Locate the line that contains "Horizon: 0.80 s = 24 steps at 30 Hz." in the entries below, then repeat it and every following line through the line that contains "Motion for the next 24", exactly, and no others.

Segment Start: SUPPLIED RECORDS

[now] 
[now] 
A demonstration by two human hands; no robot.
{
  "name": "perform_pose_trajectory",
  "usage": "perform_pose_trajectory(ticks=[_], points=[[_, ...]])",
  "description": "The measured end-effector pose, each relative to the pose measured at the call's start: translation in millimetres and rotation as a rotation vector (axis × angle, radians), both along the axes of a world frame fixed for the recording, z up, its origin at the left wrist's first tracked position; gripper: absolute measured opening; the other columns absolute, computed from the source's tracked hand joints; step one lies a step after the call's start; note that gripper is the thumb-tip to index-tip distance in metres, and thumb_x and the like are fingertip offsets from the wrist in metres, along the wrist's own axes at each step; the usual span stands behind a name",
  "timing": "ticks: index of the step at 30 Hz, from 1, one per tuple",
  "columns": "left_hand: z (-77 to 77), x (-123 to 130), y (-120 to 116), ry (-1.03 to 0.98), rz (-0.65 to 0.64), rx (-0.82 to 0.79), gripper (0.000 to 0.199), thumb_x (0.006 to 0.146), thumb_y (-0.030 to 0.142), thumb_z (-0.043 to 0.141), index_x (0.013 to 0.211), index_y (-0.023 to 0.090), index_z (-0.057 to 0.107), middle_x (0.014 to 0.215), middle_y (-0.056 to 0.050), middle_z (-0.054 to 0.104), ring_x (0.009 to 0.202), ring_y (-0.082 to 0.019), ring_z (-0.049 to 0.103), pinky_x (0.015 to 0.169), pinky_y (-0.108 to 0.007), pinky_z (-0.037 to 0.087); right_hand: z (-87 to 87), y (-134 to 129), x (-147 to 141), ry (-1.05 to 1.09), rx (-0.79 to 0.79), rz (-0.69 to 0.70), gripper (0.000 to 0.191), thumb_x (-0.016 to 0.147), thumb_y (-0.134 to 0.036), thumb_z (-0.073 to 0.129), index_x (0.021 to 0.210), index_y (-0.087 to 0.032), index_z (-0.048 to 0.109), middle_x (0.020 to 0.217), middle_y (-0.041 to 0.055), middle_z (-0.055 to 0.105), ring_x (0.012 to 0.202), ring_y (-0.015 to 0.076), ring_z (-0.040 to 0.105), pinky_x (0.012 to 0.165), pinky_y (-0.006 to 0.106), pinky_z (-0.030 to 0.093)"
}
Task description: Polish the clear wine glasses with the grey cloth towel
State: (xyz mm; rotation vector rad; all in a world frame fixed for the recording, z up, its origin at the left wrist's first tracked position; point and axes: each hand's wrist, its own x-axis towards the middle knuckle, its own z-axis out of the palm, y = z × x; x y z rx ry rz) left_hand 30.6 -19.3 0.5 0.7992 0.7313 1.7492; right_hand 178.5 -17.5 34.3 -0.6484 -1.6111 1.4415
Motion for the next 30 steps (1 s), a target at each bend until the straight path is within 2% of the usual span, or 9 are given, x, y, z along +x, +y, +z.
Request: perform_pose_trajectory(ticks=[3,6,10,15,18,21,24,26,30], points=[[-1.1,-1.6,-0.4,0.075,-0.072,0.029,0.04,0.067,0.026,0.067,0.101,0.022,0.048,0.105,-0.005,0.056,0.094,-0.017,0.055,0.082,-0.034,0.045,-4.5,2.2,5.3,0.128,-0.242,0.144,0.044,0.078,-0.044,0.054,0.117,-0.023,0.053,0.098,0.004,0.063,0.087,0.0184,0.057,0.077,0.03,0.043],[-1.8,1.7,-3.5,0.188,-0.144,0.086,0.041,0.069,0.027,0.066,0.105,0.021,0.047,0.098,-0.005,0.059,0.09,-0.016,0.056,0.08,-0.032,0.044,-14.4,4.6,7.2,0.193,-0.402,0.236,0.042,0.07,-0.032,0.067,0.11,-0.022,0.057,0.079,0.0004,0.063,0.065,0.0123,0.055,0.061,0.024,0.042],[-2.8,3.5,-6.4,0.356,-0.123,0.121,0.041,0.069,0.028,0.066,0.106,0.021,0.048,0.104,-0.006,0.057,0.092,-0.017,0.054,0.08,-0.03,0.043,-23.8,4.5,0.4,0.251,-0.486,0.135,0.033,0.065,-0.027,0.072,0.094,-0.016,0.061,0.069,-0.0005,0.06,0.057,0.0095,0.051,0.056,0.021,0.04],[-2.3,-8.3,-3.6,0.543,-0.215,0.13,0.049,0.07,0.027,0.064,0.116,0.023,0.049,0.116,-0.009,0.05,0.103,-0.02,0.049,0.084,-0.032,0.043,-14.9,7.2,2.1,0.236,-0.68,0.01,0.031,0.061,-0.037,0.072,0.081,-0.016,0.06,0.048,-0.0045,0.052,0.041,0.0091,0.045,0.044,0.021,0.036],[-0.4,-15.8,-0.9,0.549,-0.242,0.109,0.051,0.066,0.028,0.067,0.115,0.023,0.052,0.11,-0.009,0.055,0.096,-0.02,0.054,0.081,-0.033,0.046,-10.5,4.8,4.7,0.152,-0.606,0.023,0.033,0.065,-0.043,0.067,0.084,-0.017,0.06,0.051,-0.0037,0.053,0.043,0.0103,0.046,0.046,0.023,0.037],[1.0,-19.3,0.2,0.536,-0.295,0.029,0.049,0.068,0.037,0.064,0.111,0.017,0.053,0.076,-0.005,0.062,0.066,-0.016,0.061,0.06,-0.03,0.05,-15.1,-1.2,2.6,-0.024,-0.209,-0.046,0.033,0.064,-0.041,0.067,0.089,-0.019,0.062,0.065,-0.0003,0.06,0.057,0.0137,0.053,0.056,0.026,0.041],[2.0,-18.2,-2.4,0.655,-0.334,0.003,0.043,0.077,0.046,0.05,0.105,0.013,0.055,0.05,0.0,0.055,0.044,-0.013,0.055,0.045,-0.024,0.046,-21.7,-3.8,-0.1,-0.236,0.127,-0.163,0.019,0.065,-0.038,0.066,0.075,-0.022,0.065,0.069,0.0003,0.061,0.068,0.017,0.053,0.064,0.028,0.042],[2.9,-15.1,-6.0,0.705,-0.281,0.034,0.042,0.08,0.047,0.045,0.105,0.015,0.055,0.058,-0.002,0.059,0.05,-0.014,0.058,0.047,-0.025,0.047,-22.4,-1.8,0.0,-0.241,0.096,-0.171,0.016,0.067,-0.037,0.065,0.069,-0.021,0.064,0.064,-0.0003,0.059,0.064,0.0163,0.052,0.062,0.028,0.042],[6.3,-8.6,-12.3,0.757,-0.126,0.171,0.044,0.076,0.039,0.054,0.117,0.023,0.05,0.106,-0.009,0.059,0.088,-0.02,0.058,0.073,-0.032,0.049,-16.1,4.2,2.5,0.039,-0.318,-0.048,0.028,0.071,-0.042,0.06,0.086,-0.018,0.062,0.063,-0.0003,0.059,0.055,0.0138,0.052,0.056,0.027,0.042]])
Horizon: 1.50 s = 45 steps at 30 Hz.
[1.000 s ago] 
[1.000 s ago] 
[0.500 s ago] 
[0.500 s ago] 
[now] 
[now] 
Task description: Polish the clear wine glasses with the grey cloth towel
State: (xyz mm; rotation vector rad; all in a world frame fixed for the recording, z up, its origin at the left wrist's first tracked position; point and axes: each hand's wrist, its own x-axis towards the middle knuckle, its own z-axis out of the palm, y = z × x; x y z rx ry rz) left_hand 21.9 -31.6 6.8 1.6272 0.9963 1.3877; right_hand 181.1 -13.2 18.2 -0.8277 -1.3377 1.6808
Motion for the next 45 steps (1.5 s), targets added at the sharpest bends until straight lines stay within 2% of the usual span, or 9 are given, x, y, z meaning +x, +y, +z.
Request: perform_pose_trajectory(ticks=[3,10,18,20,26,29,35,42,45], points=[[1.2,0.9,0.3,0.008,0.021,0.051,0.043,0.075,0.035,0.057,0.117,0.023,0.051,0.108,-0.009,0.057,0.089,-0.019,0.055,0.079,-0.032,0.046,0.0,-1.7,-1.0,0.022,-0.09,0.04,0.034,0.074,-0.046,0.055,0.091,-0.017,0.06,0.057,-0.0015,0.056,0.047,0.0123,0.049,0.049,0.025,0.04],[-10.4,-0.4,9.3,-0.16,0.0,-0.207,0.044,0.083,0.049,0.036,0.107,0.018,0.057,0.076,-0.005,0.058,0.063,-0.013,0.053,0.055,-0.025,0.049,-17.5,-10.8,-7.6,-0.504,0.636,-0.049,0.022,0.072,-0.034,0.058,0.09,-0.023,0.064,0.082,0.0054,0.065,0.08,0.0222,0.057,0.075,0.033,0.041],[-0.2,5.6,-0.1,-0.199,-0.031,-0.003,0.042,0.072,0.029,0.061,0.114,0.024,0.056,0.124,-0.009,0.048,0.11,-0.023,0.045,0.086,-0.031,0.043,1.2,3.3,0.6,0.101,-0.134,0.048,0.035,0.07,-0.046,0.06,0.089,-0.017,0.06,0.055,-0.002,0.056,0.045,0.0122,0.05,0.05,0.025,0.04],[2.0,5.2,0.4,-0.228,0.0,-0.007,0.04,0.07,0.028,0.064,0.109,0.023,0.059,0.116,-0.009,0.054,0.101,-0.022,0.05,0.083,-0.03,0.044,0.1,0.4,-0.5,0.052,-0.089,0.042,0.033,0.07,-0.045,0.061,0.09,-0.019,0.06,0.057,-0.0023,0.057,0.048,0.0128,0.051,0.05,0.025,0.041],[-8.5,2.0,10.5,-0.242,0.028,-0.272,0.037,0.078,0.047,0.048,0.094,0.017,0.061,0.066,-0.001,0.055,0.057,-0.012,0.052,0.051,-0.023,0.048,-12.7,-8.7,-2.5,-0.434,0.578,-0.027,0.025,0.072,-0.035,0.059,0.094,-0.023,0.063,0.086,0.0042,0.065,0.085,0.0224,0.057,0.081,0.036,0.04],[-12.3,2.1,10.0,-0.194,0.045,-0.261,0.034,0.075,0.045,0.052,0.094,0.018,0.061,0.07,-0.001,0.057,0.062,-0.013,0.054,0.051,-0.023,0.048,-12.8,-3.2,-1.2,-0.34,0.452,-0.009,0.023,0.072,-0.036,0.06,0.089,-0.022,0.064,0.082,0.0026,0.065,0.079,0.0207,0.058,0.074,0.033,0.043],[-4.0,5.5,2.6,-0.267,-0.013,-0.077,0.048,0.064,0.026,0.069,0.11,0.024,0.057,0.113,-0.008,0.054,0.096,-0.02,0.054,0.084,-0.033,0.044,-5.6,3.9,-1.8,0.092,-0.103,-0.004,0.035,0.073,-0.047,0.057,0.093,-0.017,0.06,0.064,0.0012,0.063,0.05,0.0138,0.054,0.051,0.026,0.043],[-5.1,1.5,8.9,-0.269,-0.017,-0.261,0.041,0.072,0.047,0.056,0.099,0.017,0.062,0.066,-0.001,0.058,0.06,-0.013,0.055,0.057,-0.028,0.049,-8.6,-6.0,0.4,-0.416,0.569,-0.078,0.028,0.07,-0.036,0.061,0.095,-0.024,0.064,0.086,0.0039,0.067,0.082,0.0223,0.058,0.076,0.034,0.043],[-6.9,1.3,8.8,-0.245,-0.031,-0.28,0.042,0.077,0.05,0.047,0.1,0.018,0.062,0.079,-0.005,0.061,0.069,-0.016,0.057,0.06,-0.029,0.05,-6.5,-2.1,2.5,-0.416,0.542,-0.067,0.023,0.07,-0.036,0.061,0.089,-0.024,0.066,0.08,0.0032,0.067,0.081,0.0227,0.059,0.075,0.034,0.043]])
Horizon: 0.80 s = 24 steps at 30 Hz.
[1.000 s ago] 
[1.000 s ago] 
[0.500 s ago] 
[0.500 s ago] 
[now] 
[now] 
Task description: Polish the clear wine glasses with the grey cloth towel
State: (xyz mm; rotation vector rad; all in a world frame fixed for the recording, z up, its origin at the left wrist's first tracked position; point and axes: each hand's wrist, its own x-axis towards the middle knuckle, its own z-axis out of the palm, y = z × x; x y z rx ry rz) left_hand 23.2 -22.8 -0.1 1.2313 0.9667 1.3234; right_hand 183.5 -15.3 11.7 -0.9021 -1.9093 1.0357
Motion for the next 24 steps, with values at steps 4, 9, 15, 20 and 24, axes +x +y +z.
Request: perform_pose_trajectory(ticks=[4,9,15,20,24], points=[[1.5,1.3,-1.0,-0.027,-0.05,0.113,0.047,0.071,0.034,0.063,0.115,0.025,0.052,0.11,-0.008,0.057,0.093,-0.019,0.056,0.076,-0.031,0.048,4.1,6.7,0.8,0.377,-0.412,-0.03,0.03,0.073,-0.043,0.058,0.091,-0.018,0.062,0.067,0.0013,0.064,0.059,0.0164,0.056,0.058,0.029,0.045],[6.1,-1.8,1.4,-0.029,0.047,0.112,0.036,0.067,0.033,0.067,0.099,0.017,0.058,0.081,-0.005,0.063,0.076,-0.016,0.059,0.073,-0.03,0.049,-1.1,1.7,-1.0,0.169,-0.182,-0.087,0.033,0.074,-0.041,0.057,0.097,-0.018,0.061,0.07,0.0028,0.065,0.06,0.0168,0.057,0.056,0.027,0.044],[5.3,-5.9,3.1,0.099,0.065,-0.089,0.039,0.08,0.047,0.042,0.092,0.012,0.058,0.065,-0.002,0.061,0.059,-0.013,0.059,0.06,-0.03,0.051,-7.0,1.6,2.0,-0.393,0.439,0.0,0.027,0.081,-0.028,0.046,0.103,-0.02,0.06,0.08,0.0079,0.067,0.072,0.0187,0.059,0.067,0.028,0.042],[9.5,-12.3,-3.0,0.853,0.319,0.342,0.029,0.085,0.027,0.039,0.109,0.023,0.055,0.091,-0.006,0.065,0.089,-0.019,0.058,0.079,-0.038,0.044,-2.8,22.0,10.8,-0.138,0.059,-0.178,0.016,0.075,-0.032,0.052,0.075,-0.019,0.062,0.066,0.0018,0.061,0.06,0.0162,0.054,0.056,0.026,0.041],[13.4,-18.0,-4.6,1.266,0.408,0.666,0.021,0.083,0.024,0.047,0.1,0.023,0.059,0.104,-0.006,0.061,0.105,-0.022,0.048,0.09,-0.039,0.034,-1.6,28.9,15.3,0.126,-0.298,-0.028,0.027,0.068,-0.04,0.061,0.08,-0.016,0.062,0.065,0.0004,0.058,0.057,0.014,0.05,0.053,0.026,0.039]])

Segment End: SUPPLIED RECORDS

# EXPECTED OUTPUT
Horizon: 0.80 s = 24 steps at 30 Hz.
[1.000 s ago] 
[1.000 s ago] 
[0.500 s ago] 
[0.500 s ago] 
[now] 
[now] 
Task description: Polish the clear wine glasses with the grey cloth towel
State: (xyz mm; rotation vector rad; all in a world frame fixed for the recording, z up, its origin at the left wrist's first tracked position; point and axes: each hand's wrist, its own x-axis towards the middle knuckle, its own z-axis out of the palm, y = z × x; x y z rx ry rz) left_hand 23.2 -22.8 -0.1 1.2313 0.9667 1.3234; right_hand 183.5 -15.3 11.7 -0.9021 -1.9093 1.0357
Motion for the next 24 steps, with values at steps 4, 9, 15, 20 and 24, axes +x +y +z.

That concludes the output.